Cybersecurity And Data Science Innovations For Sustainable Development Of Heicc


Cybersecurity And Data Science Innovations For Sustainable Development Of Heicc
DOWNLOAD
Author : Thangavel Murugan
language : en
Publisher: CRC Press
Release Date : 2025-01-30

Cybersecurity And Data Science Innovations For Sustainable Development Of Heicc written by Thangavel Murugan and has been published by CRC Press this book supported file pdf, txt, epub, kindle and other format this book has been release on 2025-01-30 with Computers categories.
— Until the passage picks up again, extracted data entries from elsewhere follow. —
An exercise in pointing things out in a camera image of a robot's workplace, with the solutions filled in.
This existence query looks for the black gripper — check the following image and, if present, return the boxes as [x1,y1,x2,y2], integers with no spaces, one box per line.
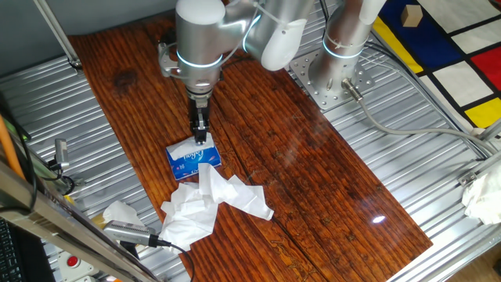
[189,99,211,149]

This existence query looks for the white napkin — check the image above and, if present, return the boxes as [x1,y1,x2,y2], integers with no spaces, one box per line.
[158,181,220,254]
[197,162,275,222]
[166,132,215,161]

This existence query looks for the crumpled white napkin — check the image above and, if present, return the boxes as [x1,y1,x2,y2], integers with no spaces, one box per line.
[197,162,275,222]
[158,181,220,254]

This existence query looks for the blue tissue pack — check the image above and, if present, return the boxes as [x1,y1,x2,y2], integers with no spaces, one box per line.
[164,139,222,182]

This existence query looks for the brown wooden board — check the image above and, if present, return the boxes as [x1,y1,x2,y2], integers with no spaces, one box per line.
[68,11,434,282]

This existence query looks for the white tissue sheet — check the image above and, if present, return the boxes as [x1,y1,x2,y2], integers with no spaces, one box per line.
[102,200,146,228]

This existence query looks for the thin metal pole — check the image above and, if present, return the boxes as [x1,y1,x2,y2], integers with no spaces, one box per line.
[33,0,84,71]

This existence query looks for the grey box green red buttons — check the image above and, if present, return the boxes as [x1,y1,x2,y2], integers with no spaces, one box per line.
[57,250,101,282]

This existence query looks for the orange pole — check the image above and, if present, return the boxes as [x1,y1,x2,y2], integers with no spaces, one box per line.
[0,115,25,181]

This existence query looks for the black keyboard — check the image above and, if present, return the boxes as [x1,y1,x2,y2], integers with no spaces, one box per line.
[0,217,24,282]

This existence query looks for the small wooden cube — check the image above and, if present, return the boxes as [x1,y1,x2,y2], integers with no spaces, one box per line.
[400,4,424,28]

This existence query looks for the colourful checked mat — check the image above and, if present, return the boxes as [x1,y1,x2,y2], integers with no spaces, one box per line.
[371,0,501,130]

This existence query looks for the white crumpled cloth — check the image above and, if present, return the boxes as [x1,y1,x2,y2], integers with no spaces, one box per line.
[461,172,501,226]

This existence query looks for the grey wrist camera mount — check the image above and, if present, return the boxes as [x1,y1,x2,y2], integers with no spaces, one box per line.
[157,41,183,79]

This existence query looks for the black camera cable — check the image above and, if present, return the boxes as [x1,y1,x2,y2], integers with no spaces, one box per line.
[156,237,196,282]

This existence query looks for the silver finned camera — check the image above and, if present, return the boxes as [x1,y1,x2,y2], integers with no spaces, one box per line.
[102,219,160,248]

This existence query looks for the metal camera bracket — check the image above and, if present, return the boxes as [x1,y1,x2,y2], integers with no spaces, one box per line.
[118,240,141,260]

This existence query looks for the small grey camera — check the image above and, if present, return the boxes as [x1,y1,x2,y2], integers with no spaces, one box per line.
[53,138,70,172]

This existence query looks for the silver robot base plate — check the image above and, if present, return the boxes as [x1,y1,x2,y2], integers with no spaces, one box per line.
[289,49,376,111]

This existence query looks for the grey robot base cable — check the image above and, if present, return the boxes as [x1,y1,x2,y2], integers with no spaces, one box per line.
[341,77,498,156]

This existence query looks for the metal frame beam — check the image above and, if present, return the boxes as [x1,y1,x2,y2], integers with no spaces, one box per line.
[0,158,160,282]

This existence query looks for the aluminium frame profile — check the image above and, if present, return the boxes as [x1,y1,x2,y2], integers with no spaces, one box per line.
[471,117,501,143]
[456,150,501,187]

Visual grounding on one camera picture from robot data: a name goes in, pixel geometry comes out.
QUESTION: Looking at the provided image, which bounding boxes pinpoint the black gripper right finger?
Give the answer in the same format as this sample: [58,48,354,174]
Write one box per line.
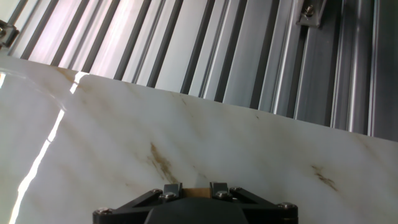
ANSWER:
[209,181,299,218]

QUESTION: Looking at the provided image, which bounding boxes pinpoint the white marble pattern mat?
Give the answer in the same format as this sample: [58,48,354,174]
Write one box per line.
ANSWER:
[0,55,398,224]

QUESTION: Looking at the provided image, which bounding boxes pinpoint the light wooden jenga block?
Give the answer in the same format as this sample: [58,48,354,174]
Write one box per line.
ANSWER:
[182,187,211,198]

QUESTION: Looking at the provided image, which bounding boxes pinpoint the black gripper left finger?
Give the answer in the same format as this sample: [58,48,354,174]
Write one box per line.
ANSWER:
[92,181,184,221]

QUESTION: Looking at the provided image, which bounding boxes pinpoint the dark metal fixture with screw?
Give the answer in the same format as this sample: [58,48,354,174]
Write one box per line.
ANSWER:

Cybersecurity and Data Science Innovations for Sustainable Development of HEICC: Healthcare, Education, Industry, Cities, and Communities brings together a collection of chapters that explore the intersection of cybersecurity, data science, and sustainable development across key sectors: healthcare, education, industry, cities, and communities. It delves into cybersecurity advancements and examines how innovations in cybersecurity are shaping the landscape of healthcare, education, industry, and urban environments. Data science advancements take center stage, showcasing the transformative power of data analytics in improving outcomes across HEICC sectors. Whether it’s optimizing resource allocation in healthcare, protecting patient privacy, personalizing learning experiences in education, enhancing efficiency in industry, or fostering sustainable development in cities and communities, data science offers unprecedented opportunities for innovation and progress. Key points: Healthcare system security and privacy, protecting patient data, and enabling development of novel healthcare solutions Securing educational data, improving online learning security, and harnessing data analytics for tailored education approaches Manufacturing, finance, and transportation. Diving into critical infrastructure security, detecting and mitigating cyber threats, and using data‐driven insights for better industrial operations Helping cities and communities develop sustainably, smart city security challenges, data privacy in urban environments, data analytics for urban planning, and community cybersecurity awareness This book serves as a comprehensive guide for researchers, practitioners, policymakers, and stakeholders navigating the complex landscape of cybersecurity and data science in the pursuit of sustainable development across HEICC domains.